Repressão ao crime é uma necessidade psicossocial, artigo de Montserrat Martins
[EcoDebate] Parece óbvia a frase-título, mas no Brasil não é. “Repressão” aqui é palavrão, sinônimo de ditadura – como se fosse possível uma sociedade democrática não ter órgãos de repressão ao crime. A intervenção federal no Rio está em sintonia com o sentimento popular mas os “especialistas” tem teses nas quais rejeitam a medida.

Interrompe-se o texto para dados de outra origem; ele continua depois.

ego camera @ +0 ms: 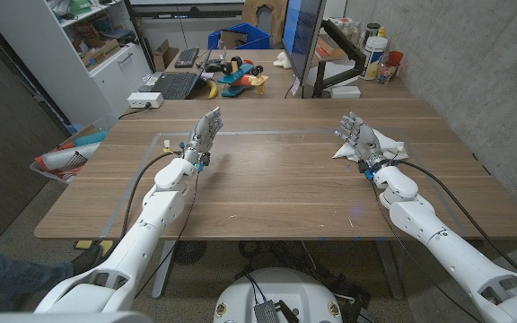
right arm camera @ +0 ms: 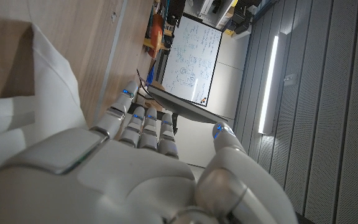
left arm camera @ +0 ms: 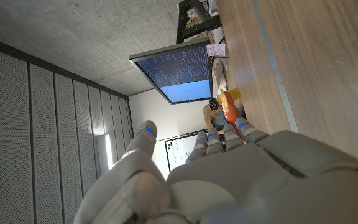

Minha experiência profissional me diz o oposto de tais especialistas. Sou psiquiatra há 35 anos e nos últimos 20 atendi centenas de jovens infratores, aprendi algumas coisas com eles que é hora de compartilhar. Para começar, ao contrário dos que muitas pessoas acreditam, a fome não é a motivação mais comum para o crime, mas a necessidade de ‘status’, de se sentir importante, de ter autoestima.
Aprendi ouvindo os infratores que eles desejavam, na maioria das vezes, realizar sonhos de consumo dirigindo automóveis e se sentir “importantes” para as garotas, passando de carro na frente delas para impressionar. Muitas vezes fazem isso ‘chapados’ porque a droga, além de um prazer físico em si, viciante, também lhes tira a autocrítica e dá coragem para roubar.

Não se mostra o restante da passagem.